# WORK REQUIRED
Copy out every line of the data that has the word "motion" somewhere in it.

# DATASET SECTION
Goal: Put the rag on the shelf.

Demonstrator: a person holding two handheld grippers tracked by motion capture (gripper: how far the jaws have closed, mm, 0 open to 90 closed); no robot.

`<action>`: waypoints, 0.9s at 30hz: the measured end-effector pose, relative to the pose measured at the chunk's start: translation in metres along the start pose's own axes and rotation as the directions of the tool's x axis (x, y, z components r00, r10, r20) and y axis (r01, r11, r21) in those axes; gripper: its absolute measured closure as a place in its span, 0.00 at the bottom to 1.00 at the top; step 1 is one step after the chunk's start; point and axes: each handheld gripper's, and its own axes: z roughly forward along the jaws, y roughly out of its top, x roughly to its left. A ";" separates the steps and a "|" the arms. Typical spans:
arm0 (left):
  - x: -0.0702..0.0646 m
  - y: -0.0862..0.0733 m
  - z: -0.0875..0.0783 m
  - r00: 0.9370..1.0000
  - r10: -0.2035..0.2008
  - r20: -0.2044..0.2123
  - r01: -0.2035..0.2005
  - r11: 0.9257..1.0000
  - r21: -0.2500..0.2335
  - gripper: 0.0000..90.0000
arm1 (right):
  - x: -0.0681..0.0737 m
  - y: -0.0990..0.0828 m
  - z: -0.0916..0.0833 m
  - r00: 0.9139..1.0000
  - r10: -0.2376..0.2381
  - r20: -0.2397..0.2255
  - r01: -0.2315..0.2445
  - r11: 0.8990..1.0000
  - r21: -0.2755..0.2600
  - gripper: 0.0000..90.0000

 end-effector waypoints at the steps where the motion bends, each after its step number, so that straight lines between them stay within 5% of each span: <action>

# YOUR RESPONSE
Demonstrator: a person holding two handheld grippers tracked by motion capture (gripper: how far the jaws have closed, mm, 0 open to 90 closed); no robot.
 end-effector waypoints at the steps where the motion bends, each after its step number, so that straight lines between them stay within 5% of each span: <action>

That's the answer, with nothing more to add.